Extracted records
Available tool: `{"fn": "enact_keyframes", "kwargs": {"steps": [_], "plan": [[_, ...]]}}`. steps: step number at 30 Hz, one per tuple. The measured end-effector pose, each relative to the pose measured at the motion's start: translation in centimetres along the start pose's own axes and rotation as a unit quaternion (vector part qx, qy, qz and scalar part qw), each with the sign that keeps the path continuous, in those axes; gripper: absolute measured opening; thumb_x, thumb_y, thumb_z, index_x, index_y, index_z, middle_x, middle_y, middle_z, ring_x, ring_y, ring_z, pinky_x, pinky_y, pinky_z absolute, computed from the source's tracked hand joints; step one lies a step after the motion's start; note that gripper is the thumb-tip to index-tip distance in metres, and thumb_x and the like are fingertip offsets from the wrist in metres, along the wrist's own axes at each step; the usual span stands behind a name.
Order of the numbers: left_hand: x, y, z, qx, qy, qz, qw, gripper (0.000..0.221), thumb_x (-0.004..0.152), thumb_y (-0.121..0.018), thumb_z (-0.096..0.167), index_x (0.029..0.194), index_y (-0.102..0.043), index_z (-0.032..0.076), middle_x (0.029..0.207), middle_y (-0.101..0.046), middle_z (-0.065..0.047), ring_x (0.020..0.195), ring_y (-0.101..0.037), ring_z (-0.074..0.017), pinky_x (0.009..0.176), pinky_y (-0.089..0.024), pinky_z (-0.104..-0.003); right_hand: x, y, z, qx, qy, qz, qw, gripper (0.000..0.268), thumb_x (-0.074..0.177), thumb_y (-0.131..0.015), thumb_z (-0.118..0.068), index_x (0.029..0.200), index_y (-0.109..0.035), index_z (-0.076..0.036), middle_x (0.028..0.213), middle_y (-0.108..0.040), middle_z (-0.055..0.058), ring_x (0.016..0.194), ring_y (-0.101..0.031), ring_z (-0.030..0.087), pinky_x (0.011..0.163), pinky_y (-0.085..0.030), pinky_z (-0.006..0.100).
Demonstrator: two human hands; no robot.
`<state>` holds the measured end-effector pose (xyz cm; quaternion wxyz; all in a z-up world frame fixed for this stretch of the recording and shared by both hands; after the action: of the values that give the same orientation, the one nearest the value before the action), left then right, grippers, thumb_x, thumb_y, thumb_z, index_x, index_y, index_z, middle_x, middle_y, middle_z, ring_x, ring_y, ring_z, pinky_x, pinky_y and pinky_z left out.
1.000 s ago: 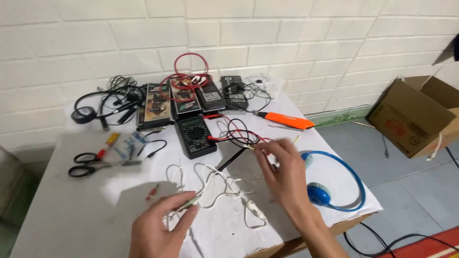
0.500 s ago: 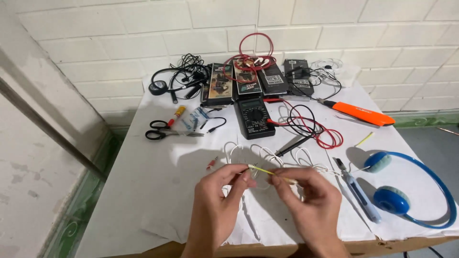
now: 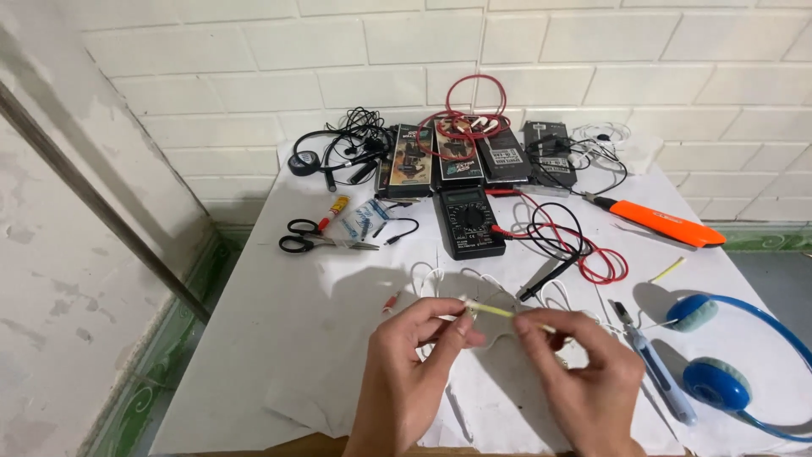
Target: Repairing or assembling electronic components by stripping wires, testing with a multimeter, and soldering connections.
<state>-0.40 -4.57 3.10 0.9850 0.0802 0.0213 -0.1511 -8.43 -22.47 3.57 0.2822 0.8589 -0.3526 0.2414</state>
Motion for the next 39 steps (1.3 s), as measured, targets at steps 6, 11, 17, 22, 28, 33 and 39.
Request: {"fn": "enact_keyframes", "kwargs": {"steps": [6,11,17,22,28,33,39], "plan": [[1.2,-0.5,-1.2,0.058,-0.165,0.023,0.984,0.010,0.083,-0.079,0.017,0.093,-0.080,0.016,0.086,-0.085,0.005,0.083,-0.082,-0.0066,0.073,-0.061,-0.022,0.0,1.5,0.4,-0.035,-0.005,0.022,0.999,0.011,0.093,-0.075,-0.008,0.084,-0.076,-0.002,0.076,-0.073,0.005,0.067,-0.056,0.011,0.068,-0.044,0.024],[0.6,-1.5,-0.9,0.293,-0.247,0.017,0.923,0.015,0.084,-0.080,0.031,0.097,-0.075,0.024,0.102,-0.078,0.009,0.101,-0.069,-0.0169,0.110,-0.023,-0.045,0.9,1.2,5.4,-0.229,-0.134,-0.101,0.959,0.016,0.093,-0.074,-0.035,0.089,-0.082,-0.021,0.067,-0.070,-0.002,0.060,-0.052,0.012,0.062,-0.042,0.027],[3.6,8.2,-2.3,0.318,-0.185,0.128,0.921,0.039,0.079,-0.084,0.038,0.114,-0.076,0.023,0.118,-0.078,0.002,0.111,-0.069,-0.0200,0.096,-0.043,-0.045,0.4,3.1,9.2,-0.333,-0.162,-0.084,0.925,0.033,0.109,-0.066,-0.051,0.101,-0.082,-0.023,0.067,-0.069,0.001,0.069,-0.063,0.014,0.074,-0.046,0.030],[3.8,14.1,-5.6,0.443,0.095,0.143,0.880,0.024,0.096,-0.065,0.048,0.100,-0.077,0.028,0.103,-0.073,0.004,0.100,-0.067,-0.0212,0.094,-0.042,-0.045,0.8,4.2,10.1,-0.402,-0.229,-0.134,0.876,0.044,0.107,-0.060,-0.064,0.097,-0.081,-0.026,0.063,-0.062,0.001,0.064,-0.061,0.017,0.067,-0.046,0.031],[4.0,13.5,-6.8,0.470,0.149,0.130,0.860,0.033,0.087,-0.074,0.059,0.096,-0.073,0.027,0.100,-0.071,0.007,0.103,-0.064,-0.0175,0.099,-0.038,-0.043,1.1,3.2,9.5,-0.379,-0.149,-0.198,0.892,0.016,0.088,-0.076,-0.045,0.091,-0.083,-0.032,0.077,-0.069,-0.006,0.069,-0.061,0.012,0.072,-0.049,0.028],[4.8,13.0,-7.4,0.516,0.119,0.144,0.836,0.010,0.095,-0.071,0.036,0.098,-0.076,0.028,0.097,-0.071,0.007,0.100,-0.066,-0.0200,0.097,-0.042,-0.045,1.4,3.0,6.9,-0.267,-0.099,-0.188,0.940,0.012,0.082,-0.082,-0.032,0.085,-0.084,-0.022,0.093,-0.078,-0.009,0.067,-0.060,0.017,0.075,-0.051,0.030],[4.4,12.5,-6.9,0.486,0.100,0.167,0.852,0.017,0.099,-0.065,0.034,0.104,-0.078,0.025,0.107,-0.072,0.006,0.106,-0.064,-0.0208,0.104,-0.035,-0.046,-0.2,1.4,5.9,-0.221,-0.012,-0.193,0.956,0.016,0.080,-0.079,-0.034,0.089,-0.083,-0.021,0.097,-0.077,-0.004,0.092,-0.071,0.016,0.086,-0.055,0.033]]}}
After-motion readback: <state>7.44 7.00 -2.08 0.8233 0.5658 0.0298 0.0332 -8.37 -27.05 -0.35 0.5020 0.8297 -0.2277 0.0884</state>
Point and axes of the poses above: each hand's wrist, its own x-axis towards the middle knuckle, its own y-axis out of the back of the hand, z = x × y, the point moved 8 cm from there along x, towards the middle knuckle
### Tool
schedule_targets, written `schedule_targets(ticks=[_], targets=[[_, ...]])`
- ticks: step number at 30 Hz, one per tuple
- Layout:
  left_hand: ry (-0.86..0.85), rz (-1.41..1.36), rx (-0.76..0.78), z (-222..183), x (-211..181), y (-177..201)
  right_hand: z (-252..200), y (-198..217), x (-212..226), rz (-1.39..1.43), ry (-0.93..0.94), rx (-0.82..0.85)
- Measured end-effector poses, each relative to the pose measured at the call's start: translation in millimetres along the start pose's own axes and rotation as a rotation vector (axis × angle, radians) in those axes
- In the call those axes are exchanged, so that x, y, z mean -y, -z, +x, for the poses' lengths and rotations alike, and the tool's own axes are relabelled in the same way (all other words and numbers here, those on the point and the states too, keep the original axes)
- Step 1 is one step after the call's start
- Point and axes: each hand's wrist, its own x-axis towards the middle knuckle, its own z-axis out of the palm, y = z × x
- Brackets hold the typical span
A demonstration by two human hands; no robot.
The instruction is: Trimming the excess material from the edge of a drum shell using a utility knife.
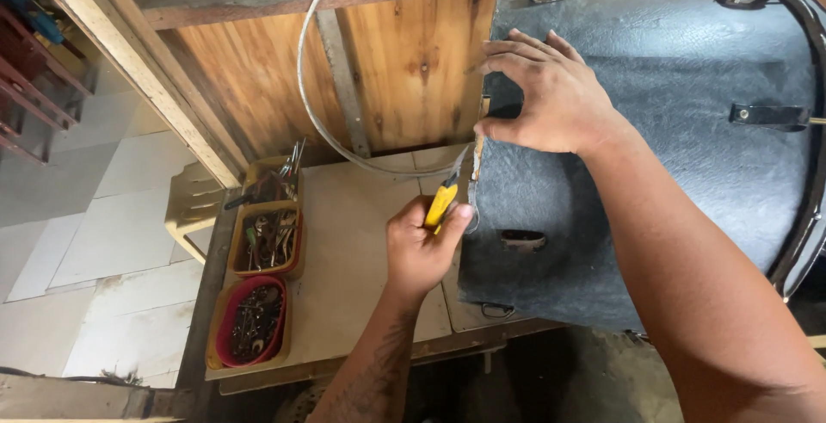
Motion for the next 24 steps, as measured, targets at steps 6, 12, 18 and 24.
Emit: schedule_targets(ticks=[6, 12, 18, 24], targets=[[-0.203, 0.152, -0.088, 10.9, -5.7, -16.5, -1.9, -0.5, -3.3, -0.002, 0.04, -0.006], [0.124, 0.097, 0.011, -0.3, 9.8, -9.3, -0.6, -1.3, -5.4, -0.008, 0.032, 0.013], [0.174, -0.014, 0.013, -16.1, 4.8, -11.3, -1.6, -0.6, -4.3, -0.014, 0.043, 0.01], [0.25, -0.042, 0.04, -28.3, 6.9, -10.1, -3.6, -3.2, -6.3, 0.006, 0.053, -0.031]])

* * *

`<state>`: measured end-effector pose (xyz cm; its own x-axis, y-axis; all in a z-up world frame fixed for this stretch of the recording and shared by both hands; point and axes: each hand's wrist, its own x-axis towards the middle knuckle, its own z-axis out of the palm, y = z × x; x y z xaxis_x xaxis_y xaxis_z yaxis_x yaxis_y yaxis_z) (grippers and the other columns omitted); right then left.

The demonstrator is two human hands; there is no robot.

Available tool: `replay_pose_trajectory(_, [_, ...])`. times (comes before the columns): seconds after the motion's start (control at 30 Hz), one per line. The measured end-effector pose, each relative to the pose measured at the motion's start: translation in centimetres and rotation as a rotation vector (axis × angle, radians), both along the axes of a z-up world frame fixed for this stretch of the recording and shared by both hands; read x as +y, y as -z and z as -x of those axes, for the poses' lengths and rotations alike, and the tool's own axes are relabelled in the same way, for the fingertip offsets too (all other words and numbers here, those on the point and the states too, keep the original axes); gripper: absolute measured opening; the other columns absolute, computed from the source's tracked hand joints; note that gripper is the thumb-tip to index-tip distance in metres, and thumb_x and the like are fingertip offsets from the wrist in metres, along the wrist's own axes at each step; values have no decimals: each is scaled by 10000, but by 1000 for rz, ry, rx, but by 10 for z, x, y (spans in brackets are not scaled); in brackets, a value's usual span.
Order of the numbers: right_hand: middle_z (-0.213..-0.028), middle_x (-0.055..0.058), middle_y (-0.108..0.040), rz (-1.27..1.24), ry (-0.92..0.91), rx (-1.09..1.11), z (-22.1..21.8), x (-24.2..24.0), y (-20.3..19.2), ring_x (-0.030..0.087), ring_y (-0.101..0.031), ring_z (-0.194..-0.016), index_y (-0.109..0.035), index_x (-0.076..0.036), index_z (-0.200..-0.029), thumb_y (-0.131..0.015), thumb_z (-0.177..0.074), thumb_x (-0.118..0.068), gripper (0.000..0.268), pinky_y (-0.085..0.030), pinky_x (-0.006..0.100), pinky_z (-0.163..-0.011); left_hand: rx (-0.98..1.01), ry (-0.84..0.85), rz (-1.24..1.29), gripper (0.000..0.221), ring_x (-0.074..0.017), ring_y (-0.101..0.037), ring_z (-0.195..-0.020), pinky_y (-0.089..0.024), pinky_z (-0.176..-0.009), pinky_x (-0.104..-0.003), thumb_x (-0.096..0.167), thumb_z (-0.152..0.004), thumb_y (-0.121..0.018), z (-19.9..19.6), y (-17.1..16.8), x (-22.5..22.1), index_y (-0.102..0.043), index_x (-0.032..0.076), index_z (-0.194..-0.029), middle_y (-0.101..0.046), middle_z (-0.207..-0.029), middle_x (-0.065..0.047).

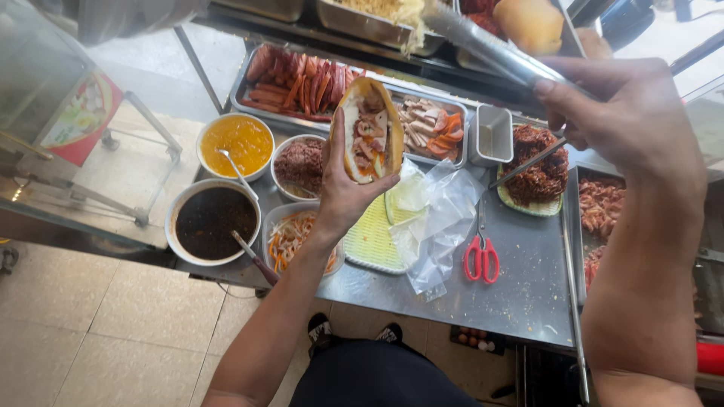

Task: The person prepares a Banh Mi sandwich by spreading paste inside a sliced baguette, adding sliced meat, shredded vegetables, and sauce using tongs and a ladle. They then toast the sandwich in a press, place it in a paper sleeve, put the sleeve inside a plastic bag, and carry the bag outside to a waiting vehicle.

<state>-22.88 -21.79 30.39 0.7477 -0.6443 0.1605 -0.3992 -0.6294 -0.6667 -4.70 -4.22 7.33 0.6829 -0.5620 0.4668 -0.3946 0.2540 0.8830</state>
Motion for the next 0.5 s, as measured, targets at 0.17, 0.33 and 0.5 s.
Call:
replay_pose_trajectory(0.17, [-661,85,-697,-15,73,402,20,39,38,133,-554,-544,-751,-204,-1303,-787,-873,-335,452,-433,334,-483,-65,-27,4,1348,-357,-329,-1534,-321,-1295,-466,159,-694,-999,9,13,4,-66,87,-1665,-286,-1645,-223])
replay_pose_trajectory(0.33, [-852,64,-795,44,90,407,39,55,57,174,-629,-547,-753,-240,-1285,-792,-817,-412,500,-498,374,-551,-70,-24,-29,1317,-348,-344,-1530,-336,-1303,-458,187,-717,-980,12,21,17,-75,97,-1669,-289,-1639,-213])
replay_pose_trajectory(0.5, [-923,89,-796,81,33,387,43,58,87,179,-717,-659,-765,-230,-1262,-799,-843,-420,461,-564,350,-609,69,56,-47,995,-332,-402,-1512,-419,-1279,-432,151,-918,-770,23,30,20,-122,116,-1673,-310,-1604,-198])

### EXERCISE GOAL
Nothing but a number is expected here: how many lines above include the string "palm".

### SOLVED PROBLEM
2